OpenAI has launched EVMbench. This can be a new software that means that you can measure the efficiency of synthetic intelligence brokers in a sequence of checks (benchmarks) by discovering, modifying, and leveraging sensible contracts on Ethereum. The corporate developed EVMbench in collaboration with Paradigm, an organization that funds cryptocurrency community initiatives.
OpenAI AI bots on Ethereum can consider three necessary facets of the protocol.
starting, Precise vulnerability detected in Ethereum open supply Makes use of information from public audits. We then assess the chance of vulnerabilities and audit rewards for the remainder of the builders in our ecosystem.
Quantity 2, Recommend patches to repair these vulnerabilities with out compromising the operation of the protocol. “Brokers should modify weak contracts to eradicate exploitability whereas preserving supposed performance. That is verified by means of automated testing and exploit checks,” OpenAI mentioned.
Third, Simulate assaults that exploit these flaws to exfiltrate funds Managed simulation surroundings (sandbox) Protected. Nonetheless, OpenAI clarifies that EVMbench “doesn’t symbolize the total complexity of real-world sensible contract safety.”
EVMbench makes use of 120 real-world vulnerabilities extracted from 40 public competency audits, together with Code4rena. Efficiency checks performed to this point present that the GPT-5.3-Codex agent mannequin achieved a 72.2% success charge in exploiting the flaw. The earlier mannequin’s GPT-5 success charge was solely 31.9%.
Nonetheless, vulnerability detection and patching The outcomes from the mannequin will not be very encouraging.

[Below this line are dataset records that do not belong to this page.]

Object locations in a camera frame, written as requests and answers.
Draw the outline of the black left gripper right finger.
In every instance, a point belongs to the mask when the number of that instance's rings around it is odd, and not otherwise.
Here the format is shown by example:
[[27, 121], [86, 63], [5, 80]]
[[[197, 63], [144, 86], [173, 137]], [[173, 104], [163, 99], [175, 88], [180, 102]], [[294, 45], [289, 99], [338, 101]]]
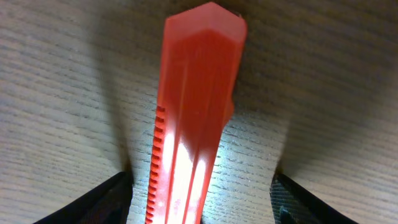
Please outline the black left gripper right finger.
[[270, 197], [275, 224], [358, 224], [282, 173], [273, 176]]

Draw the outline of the red utility knife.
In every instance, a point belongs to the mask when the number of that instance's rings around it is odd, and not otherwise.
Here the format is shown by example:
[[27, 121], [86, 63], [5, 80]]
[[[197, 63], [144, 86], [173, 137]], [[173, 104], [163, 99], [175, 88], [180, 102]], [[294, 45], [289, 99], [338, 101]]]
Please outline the red utility knife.
[[199, 223], [247, 36], [214, 2], [165, 21], [146, 223]]

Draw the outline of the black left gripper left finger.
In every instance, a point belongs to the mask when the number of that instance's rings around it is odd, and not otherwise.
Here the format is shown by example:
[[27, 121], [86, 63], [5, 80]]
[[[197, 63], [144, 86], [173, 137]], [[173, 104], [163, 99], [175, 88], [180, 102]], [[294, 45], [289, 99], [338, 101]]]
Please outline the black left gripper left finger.
[[119, 172], [35, 224], [126, 224], [132, 193], [132, 175]]

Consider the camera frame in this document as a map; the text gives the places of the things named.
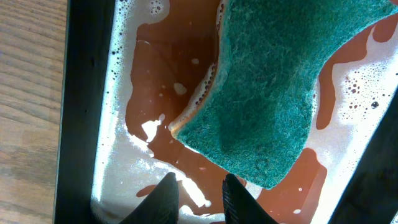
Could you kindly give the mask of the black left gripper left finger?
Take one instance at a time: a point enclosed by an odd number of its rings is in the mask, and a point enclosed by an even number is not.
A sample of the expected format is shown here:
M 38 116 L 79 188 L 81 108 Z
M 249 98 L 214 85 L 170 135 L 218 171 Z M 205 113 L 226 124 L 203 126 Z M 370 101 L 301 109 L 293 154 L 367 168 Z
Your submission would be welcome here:
M 176 224 L 179 191 L 175 173 L 169 172 L 155 189 L 119 224 Z

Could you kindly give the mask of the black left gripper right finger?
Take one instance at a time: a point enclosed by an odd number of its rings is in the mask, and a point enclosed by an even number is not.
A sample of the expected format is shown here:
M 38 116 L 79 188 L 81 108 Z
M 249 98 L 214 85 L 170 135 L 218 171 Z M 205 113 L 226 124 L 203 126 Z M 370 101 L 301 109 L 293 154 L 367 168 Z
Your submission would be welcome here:
M 226 175 L 222 191 L 226 224 L 278 224 L 262 209 L 234 174 Z

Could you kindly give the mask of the green scrubbing sponge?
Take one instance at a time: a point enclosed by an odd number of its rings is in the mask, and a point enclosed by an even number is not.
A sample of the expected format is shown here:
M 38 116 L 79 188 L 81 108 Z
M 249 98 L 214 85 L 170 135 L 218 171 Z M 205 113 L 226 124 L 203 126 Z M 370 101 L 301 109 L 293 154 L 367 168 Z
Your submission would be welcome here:
M 230 173 L 275 187 L 307 141 L 324 64 L 396 12 L 386 0 L 222 1 L 217 62 L 169 124 L 172 136 Z

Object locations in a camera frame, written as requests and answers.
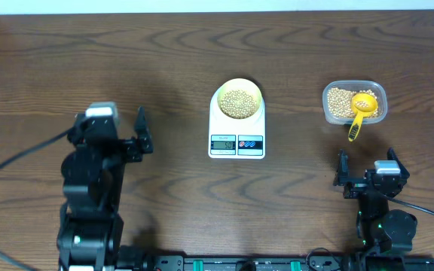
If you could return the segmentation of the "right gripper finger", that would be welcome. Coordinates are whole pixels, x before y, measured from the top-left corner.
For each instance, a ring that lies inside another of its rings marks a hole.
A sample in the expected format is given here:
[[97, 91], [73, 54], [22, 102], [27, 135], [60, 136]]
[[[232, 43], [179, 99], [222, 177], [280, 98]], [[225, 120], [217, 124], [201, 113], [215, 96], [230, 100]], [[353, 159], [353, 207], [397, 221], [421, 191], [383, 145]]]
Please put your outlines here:
[[334, 186], [344, 186], [350, 178], [350, 171], [348, 169], [348, 156], [344, 150], [340, 150], [338, 155], [338, 166], [333, 181]]
[[388, 149], [388, 151], [387, 151], [387, 159], [395, 161], [401, 172], [405, 171], [405, 167], [399, 161], [399, 158], [397, 157], [396, 152], [393, 150], [393, 148], [389, 148]]

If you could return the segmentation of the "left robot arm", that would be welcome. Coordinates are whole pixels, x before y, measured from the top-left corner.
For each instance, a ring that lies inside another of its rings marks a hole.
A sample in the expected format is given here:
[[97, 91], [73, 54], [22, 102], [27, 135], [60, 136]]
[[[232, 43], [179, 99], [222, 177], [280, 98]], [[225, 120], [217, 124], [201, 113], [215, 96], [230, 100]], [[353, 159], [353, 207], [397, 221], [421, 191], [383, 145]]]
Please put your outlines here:
[[62, 162], [63, 195], [57, 236], [61, 270], [116, 269], [124, 222], [118, 214], [124, 170], [154, 150], [145, 109], [135, 136], [118, 135], [112, 103], [93, 103], [78, 114], [67, 135], [75, 149]]

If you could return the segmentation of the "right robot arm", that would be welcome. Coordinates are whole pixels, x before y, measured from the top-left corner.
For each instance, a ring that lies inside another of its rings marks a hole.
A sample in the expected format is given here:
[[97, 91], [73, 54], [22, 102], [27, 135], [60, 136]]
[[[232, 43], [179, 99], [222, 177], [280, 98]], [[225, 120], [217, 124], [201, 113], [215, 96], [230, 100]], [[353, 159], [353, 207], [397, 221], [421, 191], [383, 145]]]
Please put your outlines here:
[[401, 258], [412, 250], [412, 239], [417, 230], [417, 219], [405, 211], [389, 208], [410, 177], [391, 148], [385, 160], [374, 162], [373, 169], [366, 169], [362, 177], [352, 177], [348, 167], [348, 156], [341, 150], [334, 186], [344, 189], [345, 199], [356, 199], [359, 211], [356, 218], [357, 235], [364, 248], [350, 260], [360, 269], [373, 257]]

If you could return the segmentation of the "pale yellow plastic bowl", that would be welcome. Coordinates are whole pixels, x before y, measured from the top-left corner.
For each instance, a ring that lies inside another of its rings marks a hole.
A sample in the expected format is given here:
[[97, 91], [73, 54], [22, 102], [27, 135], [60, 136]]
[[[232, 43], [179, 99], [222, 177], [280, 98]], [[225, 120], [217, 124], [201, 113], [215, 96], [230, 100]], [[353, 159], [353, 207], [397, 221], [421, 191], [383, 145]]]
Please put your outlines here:
[[254, 99], [257, 101], [258, 109], [261, 107], [263, 99], [262, 99], [262, 94], [261, 94], [260, 89], [258, 88], [258, 86], [255, 83], [253, 83], [252, 81], [250, 81], [248, 79], [244, 79], [244, 78], [231, 79], [231, 80], [225, 82], [219, 88], [218, 94], [217, 94], [218, 107], [220, 106], [220, 100], [222, 99], [223, 95], [226, 94], [227, 92], [231, 91], [231, 90], [244, 90], [244, 91], [246, 91], [248, 94], [252, 95], [254, 97]]

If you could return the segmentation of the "yellow measuring scoop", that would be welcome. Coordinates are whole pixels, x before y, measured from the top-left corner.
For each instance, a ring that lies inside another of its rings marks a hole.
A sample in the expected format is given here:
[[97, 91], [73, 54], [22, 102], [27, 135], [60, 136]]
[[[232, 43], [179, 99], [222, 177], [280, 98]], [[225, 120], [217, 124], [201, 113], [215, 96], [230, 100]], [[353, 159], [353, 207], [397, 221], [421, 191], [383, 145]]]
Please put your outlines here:
[[[354, 103], [359, 100], [364, 100], [369, 104], [368, 108], [357, 108]], [[353, 119], [353, 122], [350, 126], [350, 130], [348, 132], [348, 140], [353, 142], [356, 140], [359, 135], [359, 131], [361, 130], [363, 120], [366, 117], [372, 116], [378, 108], [378, 103], [376, 98], [367, 93], [358, 93], [353, 96], [351, 100], [351, 109], [353, 113], [356, 115]]]

Efficiency is degraded for discovery and patching duties. In the course of the discovery part, the agent could cease after figuring out a single difficulty reasonably than completely auditing the codebase. In the course of the patching part, sustaining full performance whereas eliminating delicate vulnerabilities stays a problem.

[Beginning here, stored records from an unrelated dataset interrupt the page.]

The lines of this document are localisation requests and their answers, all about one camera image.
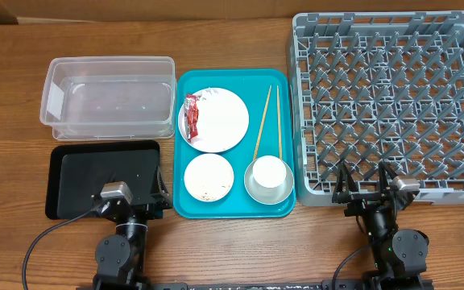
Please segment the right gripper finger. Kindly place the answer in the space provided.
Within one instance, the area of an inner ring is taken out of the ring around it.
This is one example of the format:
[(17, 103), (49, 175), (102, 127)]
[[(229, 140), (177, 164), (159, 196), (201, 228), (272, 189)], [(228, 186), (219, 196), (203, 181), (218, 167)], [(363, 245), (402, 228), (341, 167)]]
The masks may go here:
[(357, 185), (350, 173), (350, 170), (346, 166), (345, 162), (341, 162), (338, 167), (337, 180), (335, 184), (334, 194), (351, 194), (357, 192)]
[(379, 191), (385, 193), (387, 190), (390, 190), (391, 186), (388, 181), (393, 180), (395, 177), (397, 177), (397, 174), (391, 165), (381, 160), (379, 162)]

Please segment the grey bowl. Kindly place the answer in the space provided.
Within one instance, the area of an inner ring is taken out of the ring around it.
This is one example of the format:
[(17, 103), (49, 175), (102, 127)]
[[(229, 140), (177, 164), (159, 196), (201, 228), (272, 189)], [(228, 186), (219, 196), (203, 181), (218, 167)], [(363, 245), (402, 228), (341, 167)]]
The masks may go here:
[(254, 162), (247, 167), (244, 175), (245, 189), (251, 198), (264, 205), (276, 205), (288, 199), (294, 186), (291, 168), (283, 161), (287, 170), (284, 182), (276, 188), (264, 188), (253, 177)]

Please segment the white cup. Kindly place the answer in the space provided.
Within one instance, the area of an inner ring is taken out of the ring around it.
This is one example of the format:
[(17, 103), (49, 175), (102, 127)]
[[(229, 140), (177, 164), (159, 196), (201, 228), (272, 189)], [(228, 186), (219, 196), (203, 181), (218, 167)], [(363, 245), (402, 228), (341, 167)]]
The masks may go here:
[(273, 189), (283, 184), (286, 174), (284, 162), (273, 155), (262, 156), (253, 164), (255, 181), (267, 189)]

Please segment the red snack wrapper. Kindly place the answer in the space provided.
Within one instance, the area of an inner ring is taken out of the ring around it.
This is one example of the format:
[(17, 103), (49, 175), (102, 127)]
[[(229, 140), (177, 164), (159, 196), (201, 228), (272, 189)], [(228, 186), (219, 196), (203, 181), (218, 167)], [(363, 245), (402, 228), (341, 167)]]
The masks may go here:
[(197, 101), (198, 97), (192, 94), (187, 94), (184, 100), (184, 128), (189, 143), (198, 135), (199, 109), (197, 108)]

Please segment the white napkin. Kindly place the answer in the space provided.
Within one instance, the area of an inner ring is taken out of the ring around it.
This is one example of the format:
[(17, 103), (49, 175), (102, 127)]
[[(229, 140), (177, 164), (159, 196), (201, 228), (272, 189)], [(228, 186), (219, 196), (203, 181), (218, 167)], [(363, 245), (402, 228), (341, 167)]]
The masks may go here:
[(208, 88), (201, 90), (200, 99), (213, 99), (219, 96), (219, 91), (215, 88)]

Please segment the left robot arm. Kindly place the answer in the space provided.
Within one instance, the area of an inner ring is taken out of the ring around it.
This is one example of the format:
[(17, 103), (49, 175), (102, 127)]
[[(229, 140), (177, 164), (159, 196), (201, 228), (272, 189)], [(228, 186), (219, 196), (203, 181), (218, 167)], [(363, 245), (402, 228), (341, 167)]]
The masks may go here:
[(104, 237), (97, 245), (97, 273), (93, 289), (153, 289), (143, 275), (147, 244), (147, 223), (161, 219), (163, 211), (172, 207), (172, 197), (159, 168), (144, 205), (133, 205), (133, 195), (123, 182), (105, 184), (93, 199), (93, 212), (115, 223), (115, 234)]

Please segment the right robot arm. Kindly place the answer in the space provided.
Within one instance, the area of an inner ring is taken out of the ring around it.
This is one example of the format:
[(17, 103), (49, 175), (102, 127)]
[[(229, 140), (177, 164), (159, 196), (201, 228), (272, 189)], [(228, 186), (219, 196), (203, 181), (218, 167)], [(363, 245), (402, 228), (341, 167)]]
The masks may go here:
[[(398, 175), (381, 161), (379, 185), (375, 192), (361, 193), (347, 166), (342, 163), (332, 202), (345, 204), (344, 215), (356, 218), (358, 228), (367, 236), (368, 244), (347, 256), (336, 268), (330, 282), (332, 289), (396, 290), (432, 289), (433, 282), (423, 280), (427, 270), (429, 238), (419, 230), (400, 229), (397, 216), (419, 193), (420, 185), (411, 176)], [(375, 267), (359, 280), (339, 280), (342, 268), (365, 250), (371, 250)]]

OpenAI, a man-made intelligence firm.
Why is EVMbench necessary?
Based on the corporate, the significance of this agent audit software lies in the truth that sensible contracts routinely assure $100 billion in crypto belongings inside open supply protocols.
“As AI brokers enhance their expertise in studying, writing, and executing code, it turns into more and more necessary to measure their capabilities in economically applicable environments and encourage using AI programs defensively to audit and implement deployed contracts,” the corporate mentioned in an announcement on the product presentation.
OpenAI brokers on Ethereum come at a time when autonomous brokers are quickly advancing inside the crypto asset ecosystem. As reported by CriptoNoticias, these are already in a position to work together with complicated environments such because the Lightning Community. On this second layerbrokers can handle liquidity channels and financial interactions with different AIs.
Coinbase has launched Agentic Pockets, a pockets that enables AI brokers to function on the Base community with out paying charges. And Phantom, Solana’s hottest pockets, activated its MCP server to permit AI brokers to handle balances and function autonomously.
Based on information from Token Terminal, the variety of weekly transactions on the Ethereum community reached 17.3 million. Explosion of transactions on the community Happens after the launch of ERC-8004 in August 2025. It’s a normal that permits “discovering, choosing, and interacting with brokers throughout organizational boundaries with out the necessity for pre-existing belief” within the open agent economic system.